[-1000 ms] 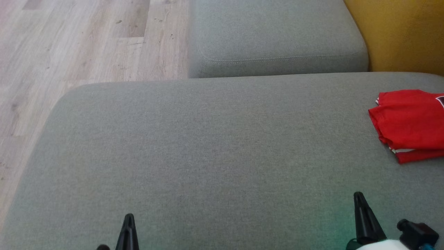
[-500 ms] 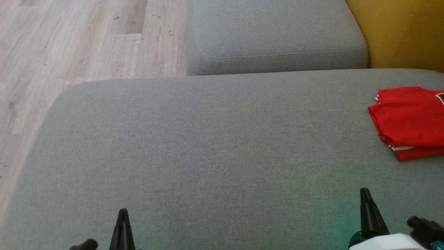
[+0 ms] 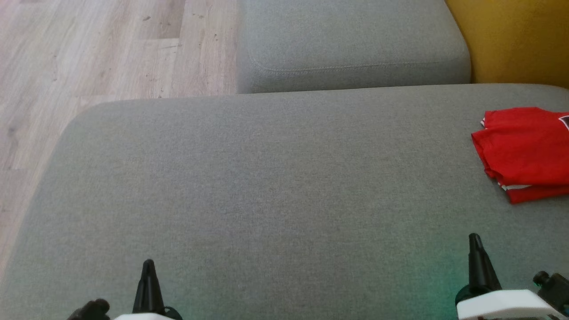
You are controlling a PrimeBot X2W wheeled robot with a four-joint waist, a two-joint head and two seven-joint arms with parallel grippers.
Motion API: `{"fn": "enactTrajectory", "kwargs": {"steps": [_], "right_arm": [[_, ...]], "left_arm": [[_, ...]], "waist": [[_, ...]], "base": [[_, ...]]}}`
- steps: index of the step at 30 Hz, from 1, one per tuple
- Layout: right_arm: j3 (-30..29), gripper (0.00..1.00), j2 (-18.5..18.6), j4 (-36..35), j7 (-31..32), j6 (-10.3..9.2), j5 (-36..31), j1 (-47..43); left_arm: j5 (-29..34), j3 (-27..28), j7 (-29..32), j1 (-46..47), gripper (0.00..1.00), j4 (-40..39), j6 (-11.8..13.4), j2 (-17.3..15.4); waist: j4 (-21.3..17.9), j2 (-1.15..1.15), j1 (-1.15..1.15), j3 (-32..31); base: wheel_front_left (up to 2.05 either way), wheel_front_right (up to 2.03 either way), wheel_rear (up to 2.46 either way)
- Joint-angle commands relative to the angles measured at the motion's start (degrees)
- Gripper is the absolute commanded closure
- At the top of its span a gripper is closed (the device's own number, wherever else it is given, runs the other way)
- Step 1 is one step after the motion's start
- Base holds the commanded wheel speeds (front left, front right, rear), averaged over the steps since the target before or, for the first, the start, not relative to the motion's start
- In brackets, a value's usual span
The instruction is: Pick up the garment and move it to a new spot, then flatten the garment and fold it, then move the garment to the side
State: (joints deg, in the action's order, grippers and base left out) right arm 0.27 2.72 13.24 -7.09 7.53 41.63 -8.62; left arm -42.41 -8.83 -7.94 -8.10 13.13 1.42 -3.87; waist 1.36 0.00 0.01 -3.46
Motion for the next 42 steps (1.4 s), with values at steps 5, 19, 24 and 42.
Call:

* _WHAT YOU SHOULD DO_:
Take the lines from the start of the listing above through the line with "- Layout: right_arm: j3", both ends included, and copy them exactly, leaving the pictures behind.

* _SOLUTION_:
[-1000 ms] 
[-500 ms] 
[+0 ms] 
You are controlling a PrimeBot X2W wheeled robot with a four-joint waist, a two-joint head and two seven-joint arms with parallel grippers.
Motion API: `{"fn": "enactTrajectory", "kwargs": {"steps": [_], "right_arm": [[_, ...]], "left_arm": [[_, ...]], "waist": [[_, ...]], "base": [[_, ...]]}}`
- steps: index of the step at 30 Hz, from 1, one per tuple
- Layout: right_arm: j3 (-30..29), gripper (0.00..1.00), j2 (-18.5..18.6), j4 (-36..35), j7 (-31..32), j6 (-10.3..9.2), j5 (-36..31), j1 (-47..43); left_arm: j5 (-29..34), j3 (-27..28), j7 (-29..32), j1 (-46..47), gripper (0.00..1.00), j4 (-40..39), j6 (-11.8..13.4), j2 (-17.3..15.4); waist: j4 (-21.3..17.9), j2 (-1.15..1.15), j1 (-1.15..1.15), j3 (-32..31); base: wheel_front_left (up to 2.05 either way), wheel_front_right (up to 2.03 either way), wheel_rear (up to 2.46 either way)

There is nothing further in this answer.